Un projet de loi pour remettre sur les rails les régimes de retraite municipaux

À quelques semaines du déclenchement probable des élections, le gouvernement Marois a déposé jeudi son projet de loi pour remettre sur les rails les régimes de retraite municipaux.
Présenté par la ministre du Travail, Agnès Maltais, le projet de loi 79 prévoit une période de 18 mois à compter de juillet prochain pour prendre les mesures nécessaires à la survie des régimes de retraite à prestations déterminées.
Tous les régimes de retraite avec un taux de capitalisation inférieur à 85 pour cent au 31 décembre 2013 devront obligatoirement être restructurés, tout comme ceux qui offrent une subvention pour retraite anticipée avant l'âge de 55 ans.
Des négociations entre employeurs et travailleurs pourront s'étendre sur une période de six mois. À défaut d'un accord, le ministère du Travail nommera un conciliateur pour une autre période de six mois. Si aucune entente n'est conclue à l'issue de cet exercice, la Commission des relations du travail disposera encore de six mois pour rendre une décision exécutoire et sans appel.

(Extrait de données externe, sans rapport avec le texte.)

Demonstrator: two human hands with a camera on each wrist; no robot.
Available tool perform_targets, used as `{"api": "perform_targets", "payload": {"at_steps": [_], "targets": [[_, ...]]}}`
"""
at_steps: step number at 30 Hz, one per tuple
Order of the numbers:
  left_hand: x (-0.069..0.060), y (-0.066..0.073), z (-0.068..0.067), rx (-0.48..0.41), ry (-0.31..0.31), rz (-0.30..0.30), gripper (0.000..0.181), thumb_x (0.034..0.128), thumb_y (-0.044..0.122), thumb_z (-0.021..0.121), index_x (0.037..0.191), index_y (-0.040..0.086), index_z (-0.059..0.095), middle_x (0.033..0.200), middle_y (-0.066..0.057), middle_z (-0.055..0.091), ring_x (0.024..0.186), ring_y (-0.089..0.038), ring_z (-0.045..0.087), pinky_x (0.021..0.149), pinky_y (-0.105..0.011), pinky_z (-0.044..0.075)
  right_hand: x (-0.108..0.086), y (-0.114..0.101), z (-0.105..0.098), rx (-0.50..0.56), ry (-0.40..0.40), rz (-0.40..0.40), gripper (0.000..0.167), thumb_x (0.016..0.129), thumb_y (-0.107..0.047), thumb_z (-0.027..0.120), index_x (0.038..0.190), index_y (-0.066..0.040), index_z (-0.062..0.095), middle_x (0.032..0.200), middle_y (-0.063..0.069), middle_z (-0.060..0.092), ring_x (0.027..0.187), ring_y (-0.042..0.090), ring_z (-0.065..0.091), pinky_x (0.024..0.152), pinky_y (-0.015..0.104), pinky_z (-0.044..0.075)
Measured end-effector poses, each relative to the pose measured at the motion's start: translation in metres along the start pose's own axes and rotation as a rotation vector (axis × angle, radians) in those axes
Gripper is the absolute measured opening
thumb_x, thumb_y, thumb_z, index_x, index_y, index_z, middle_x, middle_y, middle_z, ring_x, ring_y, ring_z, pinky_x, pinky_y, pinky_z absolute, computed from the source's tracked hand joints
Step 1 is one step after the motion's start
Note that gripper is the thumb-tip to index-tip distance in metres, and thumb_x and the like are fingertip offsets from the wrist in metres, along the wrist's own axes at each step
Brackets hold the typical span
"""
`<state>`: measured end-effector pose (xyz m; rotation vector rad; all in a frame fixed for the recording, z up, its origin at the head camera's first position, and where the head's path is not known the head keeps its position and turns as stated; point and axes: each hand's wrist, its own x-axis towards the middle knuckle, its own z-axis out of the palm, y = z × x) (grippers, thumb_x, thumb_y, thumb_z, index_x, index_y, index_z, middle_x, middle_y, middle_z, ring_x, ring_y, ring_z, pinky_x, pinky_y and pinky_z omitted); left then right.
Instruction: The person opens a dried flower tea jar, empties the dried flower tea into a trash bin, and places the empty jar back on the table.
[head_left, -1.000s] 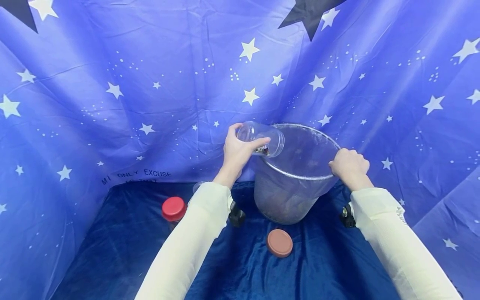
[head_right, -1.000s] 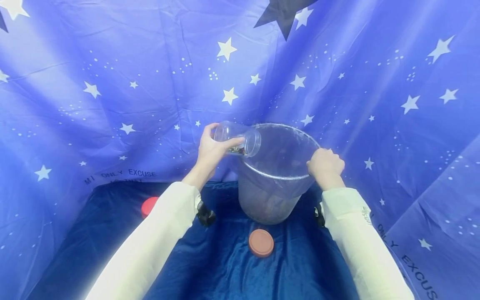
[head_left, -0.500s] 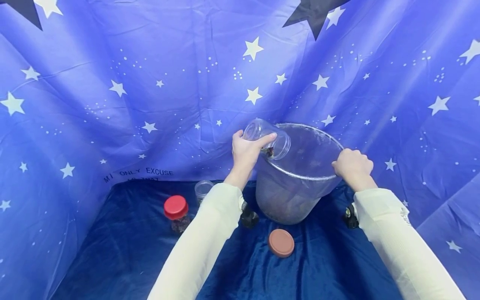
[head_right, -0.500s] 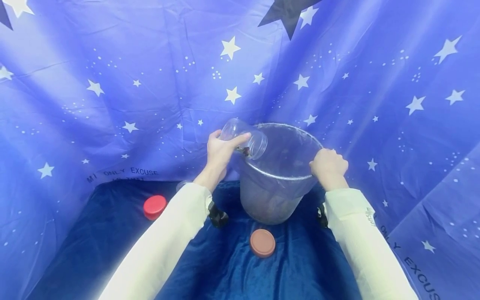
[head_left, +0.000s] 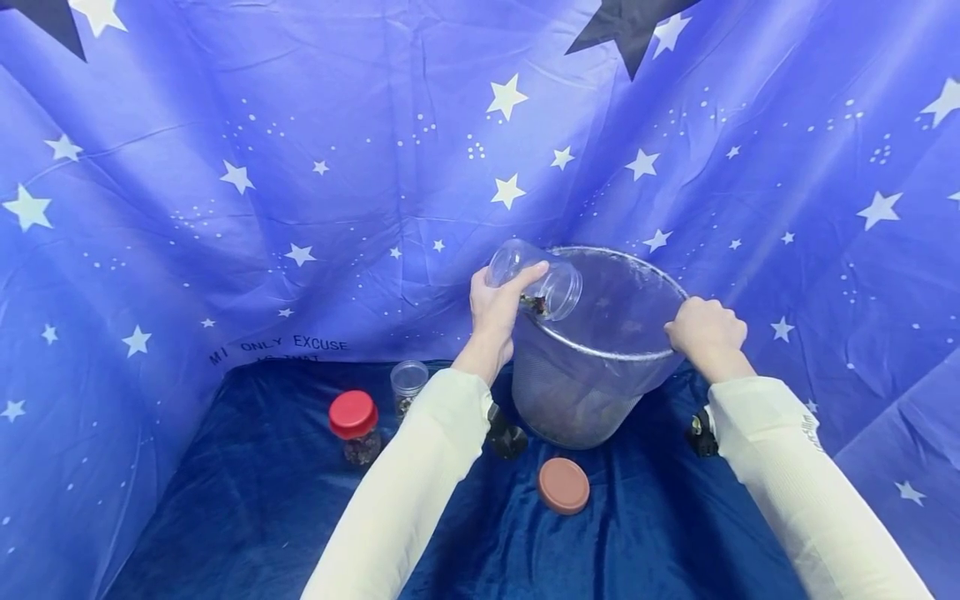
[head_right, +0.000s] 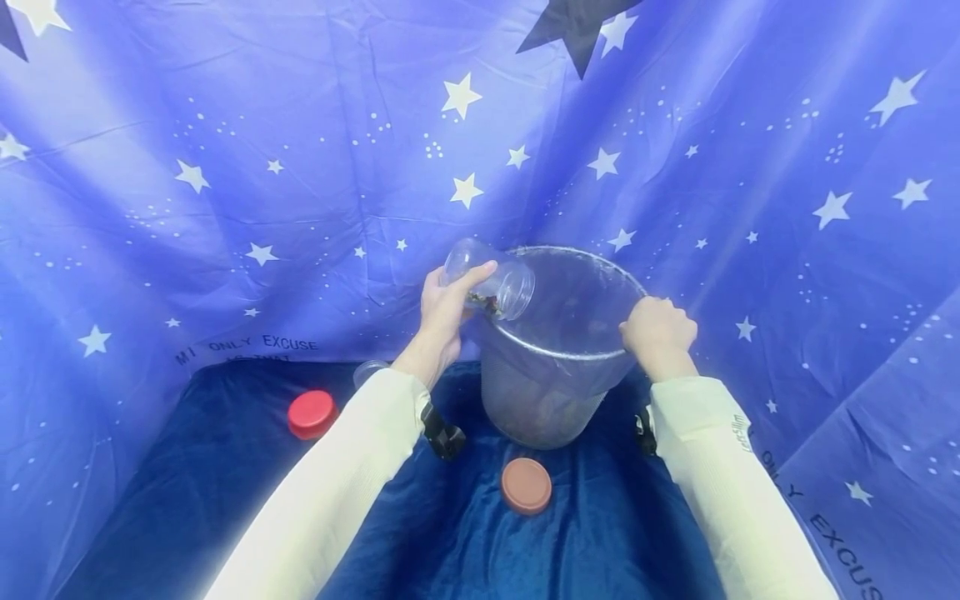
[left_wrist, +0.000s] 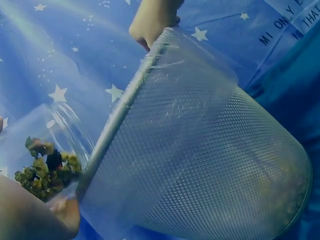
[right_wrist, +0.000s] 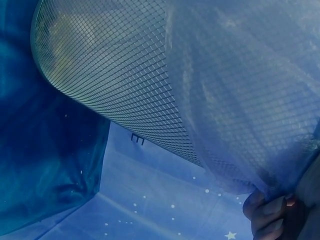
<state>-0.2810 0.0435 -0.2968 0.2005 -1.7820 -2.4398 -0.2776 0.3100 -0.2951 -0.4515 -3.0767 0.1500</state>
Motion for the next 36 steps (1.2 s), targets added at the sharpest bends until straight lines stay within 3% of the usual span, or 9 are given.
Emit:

Le projet de loi obligera tous les régimes à intégrer un partage des coûts à parts égales entre employés et employeurs et prévoit le financement d'une provision pour mettre les régimes à l'abri des coups durs.
Les économies réalisées au terme du processus devront être utilisées exclusivement pour assainir la situation financière des régimes et en assurer la stabilité. Désormais, toute bonification à un régime de retraite devra être pleinement capitalisée.
La rente normale ou de base des retraités sera protégée mais le projet de loi permettra aux parties d'aborder, par la négociation, la question épineuse du partage des déficits passés.